If strain differences are found in a multi-strain study this implies that the outcome is genetically determined. Further action depends on individual circumstances. For example, in a screening experiment there may not be any great need to study any differences in detail, although the reasons why strains differ is always of general interest. However, in some cases the reasons for the strain differences could be of great importance in assessing relevance to humans. Two situations are discussed briefly below.
Use of a multi-strain study to find the most suitable strain for future work
Multi-strain studies can be used to find one strain which is “susceptible” or in some way more suitable than other strains for further study. Research can then be concentrated on this single strain. This is a perfectly acceptable strategy but the findings may not generalise to other strains. The strain used should be noted explicitly in the title or abstract of the paper.
Pharmaceutical companies often use animal models for screening potential drugs, and may carry out essentially the same assay many times with slightly different compounds. If they can find a highly sensitive strain of mice or rats, then sample sizes can be reduced or the power of their screens will be enhanced. A multi-strain study may, therefore, be used as part of the process of optimising such an experiment, with the most sensitive strain being chosen for the screen (see Shaw R, Festing MF, Peers I, Furlong L. 2002. Use of factorial designs to optimize animal experiments and reduce animal use. ILAR J 43:223-232., available on-line at ILAR web site).
Use of a multi-strain study to find loci controlling a character of interest
Strain differences may be due to a single genetic locus or, more usually, to multiple loci with environmental influences, i.e. the character has a polygenic mode of inheritance. There are several approaches to identifying the loci involved.
The first step is usually to see if the strain difference is due to a single gene. If several strains have been phenotyped, and they fall into two distinct classes, or one strain is very different from all the others, then this may suggest that the difference is due to a single Mendelian locus. In this case crosses of a “positive” x “negative” strain can be made. The F1 hybrid should then be phenotyped to see whether there is a dominant/recessive mode of inheritance. The F1 hybrids can then either be inter-crossed and the progeny phenotyped to look for the 3:1 or 1:2:1 Mendelian ratios, or they can be backcrossed to the recessive strain (assuming a dominant mode of inheritance) to look for the Mendelian 1:1 ratio. Tissue samples or DNA should be saved from all animals.
If Mendelian ratios are found, then the next step is usually to map the chromosome location of the locus. If two common inbred strains have been used then data on many DNA-based genetic markers such as microsatellites and single nucleotide polymorphisms will be available on various web sites. Basically, the method is to choose 3-4 of these marker loci per mouse chromosome at which the parental strains differ and type all the F2 and/or backcross animals at these loci. All these markers can be typed using PCR-based methods. Any association between a marker locus and phenotype will be indicative of genetic linkage.
Once an approximate chromosome location has been found, larger numbers of animals and markers on that chromosome will be used to fine-map the gene. The final step is to identify the polymorphic gene. There may be some good candidate loci in the chromosomal region, or it may be necessary to clone and sequence the gene. At this stage, expert advice is usually advisable, as there may be several different approaches which could be considered, depending on circumstances.
If several inbred strains have been phenotyped and they do not seem to fall into distinct groups, but have a range of “susceptibility”, then the character probably has a polygenic mode of inheritance. In this case the aim is to identify the Quantitative Trait Loci or QTLs that control the character. The methods used are very similar to those described above. Usually two strains with the highest and lowest “susceptibility” are chosen, and the analysis aims to map the loci as which they differ. As above, the strains are crossed to produce a backcross or F2 generation and all animals are phenotyped and typed at marker loci at which the parental strains differ. Again, any association between a genetic marker and phenotype is suggestive of genetic linkage, but in this case there may be linkage to several chromosome locations.

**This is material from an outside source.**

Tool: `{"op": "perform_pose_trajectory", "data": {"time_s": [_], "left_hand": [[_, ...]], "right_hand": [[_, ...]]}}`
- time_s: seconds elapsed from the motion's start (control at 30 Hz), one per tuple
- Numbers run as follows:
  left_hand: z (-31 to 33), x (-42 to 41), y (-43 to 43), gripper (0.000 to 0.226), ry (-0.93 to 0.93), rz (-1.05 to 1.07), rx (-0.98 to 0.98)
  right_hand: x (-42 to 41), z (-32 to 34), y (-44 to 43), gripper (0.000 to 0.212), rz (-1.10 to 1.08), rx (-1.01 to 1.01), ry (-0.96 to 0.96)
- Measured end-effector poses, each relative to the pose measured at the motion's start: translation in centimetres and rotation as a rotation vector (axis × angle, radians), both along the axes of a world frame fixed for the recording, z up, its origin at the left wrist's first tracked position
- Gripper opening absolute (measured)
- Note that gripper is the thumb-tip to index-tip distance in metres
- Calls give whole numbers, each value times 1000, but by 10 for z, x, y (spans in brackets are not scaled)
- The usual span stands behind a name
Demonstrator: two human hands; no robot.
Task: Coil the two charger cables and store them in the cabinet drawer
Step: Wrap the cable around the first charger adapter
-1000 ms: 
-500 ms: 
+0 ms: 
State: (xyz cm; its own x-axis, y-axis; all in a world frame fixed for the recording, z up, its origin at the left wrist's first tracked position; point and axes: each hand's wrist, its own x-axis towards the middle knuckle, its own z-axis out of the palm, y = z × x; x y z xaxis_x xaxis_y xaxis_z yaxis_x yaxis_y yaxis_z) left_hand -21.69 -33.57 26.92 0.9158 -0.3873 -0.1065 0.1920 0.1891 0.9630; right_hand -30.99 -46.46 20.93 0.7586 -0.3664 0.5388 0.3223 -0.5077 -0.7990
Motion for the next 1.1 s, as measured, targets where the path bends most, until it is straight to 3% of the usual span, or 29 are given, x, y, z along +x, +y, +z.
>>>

The main problem with the QTL analysis is going from map location to the actual locus, so expert advice is essential.
A whole range of specialised strains have been developed which may help in the genetic analysis of a character. Sets of Recombinant inbred strains (RIS) can help to determine whether a character is due to a single genetic locus, and if so it’s approximate chromosomal location. Sets or recombinant congenic (RCS) strains have been developed to help in the genetic analysis of complex traits. Similarly, sets of consomic strains in which a whole chromosome has been substituted for one of a different strain can indicate which chromosomes contribute polymorphic genes to which characters. These strains are discussed in more detail under the Isogenic strains page.